**Task statement**
Please return every line of the listing. Keep each one exact.
● ● ● ● ● ● ●
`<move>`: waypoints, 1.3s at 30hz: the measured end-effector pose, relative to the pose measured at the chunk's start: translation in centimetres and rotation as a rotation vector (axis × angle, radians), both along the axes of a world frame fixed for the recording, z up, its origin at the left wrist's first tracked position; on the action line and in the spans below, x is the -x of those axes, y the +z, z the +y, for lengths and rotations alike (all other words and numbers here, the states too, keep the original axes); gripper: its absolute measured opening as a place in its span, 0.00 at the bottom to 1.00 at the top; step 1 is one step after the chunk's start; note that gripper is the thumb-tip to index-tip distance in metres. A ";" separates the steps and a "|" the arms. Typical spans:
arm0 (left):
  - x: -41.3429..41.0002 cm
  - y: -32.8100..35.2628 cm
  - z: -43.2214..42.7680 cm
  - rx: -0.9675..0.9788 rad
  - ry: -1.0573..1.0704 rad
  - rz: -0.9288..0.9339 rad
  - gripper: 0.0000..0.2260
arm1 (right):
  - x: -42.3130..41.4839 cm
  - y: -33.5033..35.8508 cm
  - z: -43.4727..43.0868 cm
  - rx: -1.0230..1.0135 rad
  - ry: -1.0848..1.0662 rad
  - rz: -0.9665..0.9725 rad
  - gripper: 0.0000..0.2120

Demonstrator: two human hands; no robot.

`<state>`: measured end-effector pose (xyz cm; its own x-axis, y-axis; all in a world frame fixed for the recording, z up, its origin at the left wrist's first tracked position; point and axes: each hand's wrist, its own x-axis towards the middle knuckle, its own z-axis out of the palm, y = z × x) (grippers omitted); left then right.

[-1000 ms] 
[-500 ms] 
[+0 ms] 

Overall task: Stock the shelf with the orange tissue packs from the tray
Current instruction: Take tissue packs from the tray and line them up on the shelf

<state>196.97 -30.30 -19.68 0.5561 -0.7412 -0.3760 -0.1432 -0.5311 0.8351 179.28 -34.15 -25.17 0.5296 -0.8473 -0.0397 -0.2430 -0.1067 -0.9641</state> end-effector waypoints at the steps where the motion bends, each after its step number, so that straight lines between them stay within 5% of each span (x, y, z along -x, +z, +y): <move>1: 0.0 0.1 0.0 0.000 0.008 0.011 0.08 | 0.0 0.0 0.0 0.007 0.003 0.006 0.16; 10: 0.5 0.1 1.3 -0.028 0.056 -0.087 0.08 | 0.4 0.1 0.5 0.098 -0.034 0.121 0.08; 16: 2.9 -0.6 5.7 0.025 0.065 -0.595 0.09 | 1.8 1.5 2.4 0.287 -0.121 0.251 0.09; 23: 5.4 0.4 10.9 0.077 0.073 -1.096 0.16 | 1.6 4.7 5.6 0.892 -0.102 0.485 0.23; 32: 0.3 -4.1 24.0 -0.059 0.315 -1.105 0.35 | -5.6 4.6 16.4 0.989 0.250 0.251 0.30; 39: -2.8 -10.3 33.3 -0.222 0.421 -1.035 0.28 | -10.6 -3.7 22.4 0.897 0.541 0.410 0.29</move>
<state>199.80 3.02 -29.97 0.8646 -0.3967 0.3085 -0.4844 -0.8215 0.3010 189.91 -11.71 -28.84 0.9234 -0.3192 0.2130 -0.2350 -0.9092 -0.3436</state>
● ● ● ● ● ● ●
**Reply**
`<move>`: waypoints, 1.3s at 30hz: the measured end-effector pose, relative to the pose measured at the chunk's start: translation in centimetres and rotation as a rotation vector (axis × angle, radians), both along the axes of a world frame fixed for the recording, z up, its origin at the left wrist's first tracked position; on the action line and in the spans below, x is the -x of those axes, y the +z, z the +y, for lengths and rotations alike (all other words and numbers here, the states too, keep the original axes); gripper: its absolute measured opening as a place in its span, 0.00 at the bottom to 1.00 at the top; step 1 is one step after the chunk's start; note that gripper is the thumb-tip to index-tip distance in metres. A ";" separates the steps and a "|" the arms. Typical spans:
arm0 (left):
  - x: -41.3429..41.0002 cm
  - y: -32.8100..35.2628 cm
  - z: -43.2214..42.7680 cm
  - rx: -0.9675..0.9788 rad
  - ry: -1.0573..1.0704 rad
  - rz: -0.9288..0.9339 rad
  - gripper: 0.0000..0.2260
arm1 (right):
  - x: -42.3130..41.4839 cm
  - y: -33.5033..35.8508 cm
  - z: -43.4727..43.0868 cm
  - rx: -1.0230..1.0135 rad
  - ry: -1.0848..1.0662 rad
  - rz: -0.9665..0.9725 rad
  - gripper: 0.0000..0.2120

Demonstrator: two human hands; no robot.

`<state>`: measured end-effector pose (xyz cm; its own x-axis, y-axis; all in a world frame fixed for the recording, z up, its origin at the left wrist's first tracked position; point and axes: each hand's wrist, its own x-axis towards the middle knuckle, its own z-axis out of the palm, y = z × x) (grippers omitted); left then right.

[-1000 ms] 
[-500 ms] 
[+0 ms] 

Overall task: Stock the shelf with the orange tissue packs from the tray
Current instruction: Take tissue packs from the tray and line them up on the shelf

<state>196.97 -30.30 -19.68 0.5561 -0.7412 -0.3760 -0.1432 -0.5311 0.8351 179.28 -34.15 -25.17 0.5296 -0.8473 -0.0397 -0.2430 -0.1067 -0.9641</state> end-effector waypoints at the steps where the motion bends, each after its step number, so that straight lines between them stay within 5% of each span (x, y, z along -x, +z, +y): <move>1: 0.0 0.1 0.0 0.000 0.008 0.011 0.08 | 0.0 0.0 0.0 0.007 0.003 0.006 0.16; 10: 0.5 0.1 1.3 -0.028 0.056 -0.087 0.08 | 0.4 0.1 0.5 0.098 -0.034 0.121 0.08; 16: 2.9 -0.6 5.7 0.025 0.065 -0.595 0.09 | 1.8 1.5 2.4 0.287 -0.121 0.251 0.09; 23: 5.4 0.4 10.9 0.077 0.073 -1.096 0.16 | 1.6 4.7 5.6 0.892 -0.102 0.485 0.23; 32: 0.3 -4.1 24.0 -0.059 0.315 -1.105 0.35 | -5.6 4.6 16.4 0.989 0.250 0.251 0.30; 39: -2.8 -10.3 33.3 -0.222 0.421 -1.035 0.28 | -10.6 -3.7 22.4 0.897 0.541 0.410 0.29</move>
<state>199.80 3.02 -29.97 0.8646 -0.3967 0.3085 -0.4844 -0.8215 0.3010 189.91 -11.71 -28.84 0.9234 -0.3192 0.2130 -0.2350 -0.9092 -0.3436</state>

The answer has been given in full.